Now that the three thematic districts have been completed, it is worth sketching a general outline of Expo 2020 Dubai, considering the recently updated figures. The 4.38 square kilometre site (2 of which for the fenced perimeter and 2.4 for service structures with accommodations, warehouses, logistics, hotels, retail outlets, and a public park) will host a total of 200 participants – including 192 nations as well as multi-lateral organisations, financial institutions, and universities.
Over the course of the six months, between 20,000 and 35,000 people will be employed, as well as 30,000 volunteers and 1,025 people employed by Expo 2020 Dubai, 50% of which women, with 71 nationalities represented. 25 million visitors are expected between October 2020 and April 2021, with an average of 150,000 visitors per day, 70% of which from abroad, and for whom more than 60 live events will be organised over the course of 173 consecutive days.
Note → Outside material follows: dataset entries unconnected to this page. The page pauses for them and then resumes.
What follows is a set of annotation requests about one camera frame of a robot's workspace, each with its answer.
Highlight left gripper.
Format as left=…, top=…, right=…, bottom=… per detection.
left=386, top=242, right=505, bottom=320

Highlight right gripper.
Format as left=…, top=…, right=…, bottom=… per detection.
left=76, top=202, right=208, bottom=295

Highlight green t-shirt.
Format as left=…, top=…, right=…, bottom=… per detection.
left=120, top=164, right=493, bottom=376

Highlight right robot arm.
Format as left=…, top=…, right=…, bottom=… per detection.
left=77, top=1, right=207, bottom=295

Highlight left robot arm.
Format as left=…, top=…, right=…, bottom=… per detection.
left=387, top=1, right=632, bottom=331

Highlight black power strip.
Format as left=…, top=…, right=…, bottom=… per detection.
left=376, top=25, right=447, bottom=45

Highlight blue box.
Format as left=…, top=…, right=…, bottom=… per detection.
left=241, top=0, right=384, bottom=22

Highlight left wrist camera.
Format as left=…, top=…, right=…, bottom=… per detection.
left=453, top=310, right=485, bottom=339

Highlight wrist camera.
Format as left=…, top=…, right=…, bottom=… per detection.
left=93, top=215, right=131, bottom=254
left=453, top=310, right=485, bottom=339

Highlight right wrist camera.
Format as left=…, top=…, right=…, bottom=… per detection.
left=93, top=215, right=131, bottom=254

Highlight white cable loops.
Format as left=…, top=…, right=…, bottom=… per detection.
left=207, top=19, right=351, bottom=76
More than 38,000 suppliers from 151 countries have been hired, with 55.4% of the contractors from small or medium-sized companies.
The Al Wasl Dome boasts enormous figures with a cupola that covers the entire Al Wasl Plaza (724,000 cubic meters) measuring 130 meters wide by 67.5 meters high and weighing 2,544 tons. The impressive structure was built by Cimolai Rimond and positioned this past September thanks to a complex engineering operation.
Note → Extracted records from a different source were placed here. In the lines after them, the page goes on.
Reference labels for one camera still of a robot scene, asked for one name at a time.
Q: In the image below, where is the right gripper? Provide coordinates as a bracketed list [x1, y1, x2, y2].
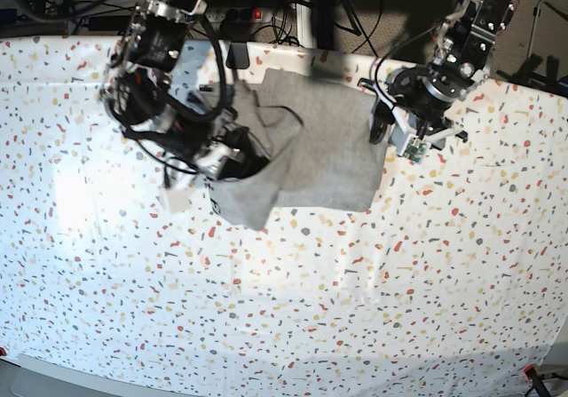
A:
[159, 116, 271, 188]

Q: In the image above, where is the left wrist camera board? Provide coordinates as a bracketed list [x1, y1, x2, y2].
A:
[402, 135, 431, 164]

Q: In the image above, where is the white power strip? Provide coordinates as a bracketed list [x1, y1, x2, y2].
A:
[206, 7, 273, 23]

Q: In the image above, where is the grey T-shirt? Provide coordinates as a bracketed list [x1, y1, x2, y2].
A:
[208, 70, 387, 230]

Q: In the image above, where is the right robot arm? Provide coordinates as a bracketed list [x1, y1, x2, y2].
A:
[99, 0, 270, 214]

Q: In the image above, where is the white table leg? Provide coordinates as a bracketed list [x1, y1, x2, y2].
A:
[296, 4, 317, 49]

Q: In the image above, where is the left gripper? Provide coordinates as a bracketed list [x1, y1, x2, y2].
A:
[358, 66, 469, 158]

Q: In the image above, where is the terrazzo pattern tablecloth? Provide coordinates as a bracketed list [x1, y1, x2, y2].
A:
[1, 36, 567, 396]

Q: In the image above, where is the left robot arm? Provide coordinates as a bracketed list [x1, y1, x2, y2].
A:
[358, 0, 516, 163]

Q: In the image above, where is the red table clamp right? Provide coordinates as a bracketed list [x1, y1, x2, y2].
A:
[523, 364, 539, 382]

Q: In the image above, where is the black table clip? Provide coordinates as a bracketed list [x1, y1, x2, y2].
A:
[225, 43, 250, 70]
The intricate trellis covering, made up of 13.6 kilometres of steel, is a 3D visualisation of the expos logo and will become a multimedia surface for 360° projections visible both internally and externally.
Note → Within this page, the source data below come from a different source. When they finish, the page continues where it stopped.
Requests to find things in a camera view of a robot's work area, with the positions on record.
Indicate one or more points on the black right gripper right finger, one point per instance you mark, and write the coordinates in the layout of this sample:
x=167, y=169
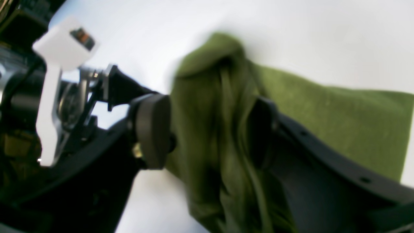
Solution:
x=325, y=191

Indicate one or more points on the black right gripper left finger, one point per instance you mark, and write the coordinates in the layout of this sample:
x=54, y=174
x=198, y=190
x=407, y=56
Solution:
x=87, y=192

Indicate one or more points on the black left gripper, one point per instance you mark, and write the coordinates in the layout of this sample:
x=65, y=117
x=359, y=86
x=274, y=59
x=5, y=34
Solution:
x=20, y=99

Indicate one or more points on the green T-shirt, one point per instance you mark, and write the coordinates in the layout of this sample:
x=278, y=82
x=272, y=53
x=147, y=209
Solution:
x=212, y=97

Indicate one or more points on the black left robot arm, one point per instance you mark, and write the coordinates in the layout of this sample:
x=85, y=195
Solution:
x=22, y=23

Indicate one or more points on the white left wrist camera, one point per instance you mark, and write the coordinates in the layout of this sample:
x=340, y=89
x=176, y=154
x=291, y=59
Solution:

The piazza, designed to be a majestic ‘urban room’ by Adrian Smith + Gordon Gill Architecture, represents a meeting point for people and the physical/metaphorical fulcrum of Expo 2020, recalling not only the ancient name for Dubai, which means ‘connection’, but also the expo’s theme of ‘Connecting Minds, Creating the Future’.
From here it branches out into three thematic districts, completed this past May, and dedicated to three macro-themes: Opportunity, Mobility, and Sustainability. Designed by Hopkins Architects according to a ‘petal’ formation, and built by Al Futtaim Construction, they include green and shaded public pathways and 86 structures which will house the national pavilions, bars, restaurants, stores, and performance and show spaces.
Every ‘petal’ is anchored to the thematic pavilion it belongs to and is characterised by various shapes, colours, and vegetation, organised according to a central spine along which the streets and public spaces, gardens and themed courtyards, indigenous plants and flowers, and areas for collective activities or for rest will be laid out, as well as structures and systems for creating shade, solar panels, and devices for retaining humidity.
The Route 2020 extension of the metro is also ready, as are the three Dubai Electricity and Water Authority (DEWA) systems, the telecommunications infrastructures, and the water supply and sewage systems, while expectations are growing for the national pavilions and for the Thematic Pavilions (Opportunity, Mobility, Sustainability), commissioned to BIG, Foster + Partner, and Grimshaw Architects respectively.
In terms of sustainability, all of Expo 2020’s structures are designed to obtain the Leed Gold Certification and are part of a master plan that includes converting 80% of the structure into a mixed use community, which in the future will be known as District 2020.